• Directions for this task:
Only the lines from the top of the listing below through the line containing "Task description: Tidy" should be output, exactly and with no pictures.

◇ ◇ ◇

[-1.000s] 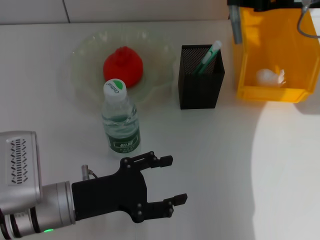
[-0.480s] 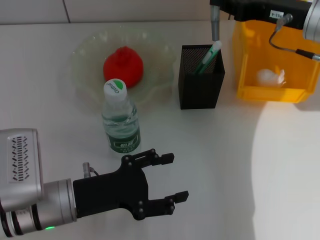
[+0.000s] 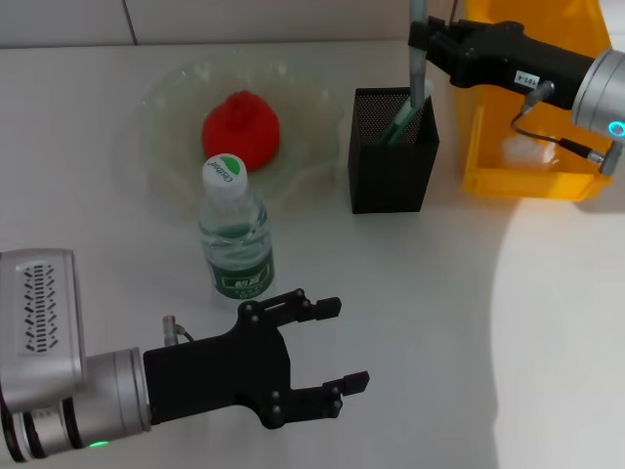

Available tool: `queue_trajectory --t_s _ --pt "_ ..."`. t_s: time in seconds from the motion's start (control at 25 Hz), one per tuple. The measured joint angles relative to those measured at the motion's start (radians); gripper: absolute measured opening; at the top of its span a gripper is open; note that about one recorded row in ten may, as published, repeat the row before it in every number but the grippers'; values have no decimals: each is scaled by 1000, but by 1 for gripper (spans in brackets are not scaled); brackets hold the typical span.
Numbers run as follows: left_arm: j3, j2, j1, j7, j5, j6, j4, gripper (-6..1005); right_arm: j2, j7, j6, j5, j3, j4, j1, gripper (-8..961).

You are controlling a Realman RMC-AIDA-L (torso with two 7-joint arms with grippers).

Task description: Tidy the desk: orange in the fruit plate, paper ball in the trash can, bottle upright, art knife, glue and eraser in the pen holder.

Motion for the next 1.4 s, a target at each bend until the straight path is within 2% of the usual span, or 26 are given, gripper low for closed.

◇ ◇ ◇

• Your response:
[-1.000s] 
[-0.480s] 
[+0.000s] 

Available tool: `queue_trajectory --t_s _ --pt "_ ..."`. t_s: time in seconds from the motion's start (control at 25 Hz), one per tuple. The measured joint angles relative to those measured at the motion's start (radians); gripper: absolute measured opening; at the top of its span a gripper is open; note that about one recorded row in ten may, as published, repeat the row before it in every number but the grippers'; values have no decimals: each is scaled by 1000, but by 1 for gripper (spans in brackets are not scaled); brackets hold the typical span.
Numbers run as follows: left_arm: j3, j2, j1, j7, j5, j6, j4, gripper (-6..1005); right_arm: j2, j7, j6, j5, j3, j4, j1, gripper (-8..961).

You are controlling a Realman RMC-AIDA-L (torso with two 7-joint arms with grippers).

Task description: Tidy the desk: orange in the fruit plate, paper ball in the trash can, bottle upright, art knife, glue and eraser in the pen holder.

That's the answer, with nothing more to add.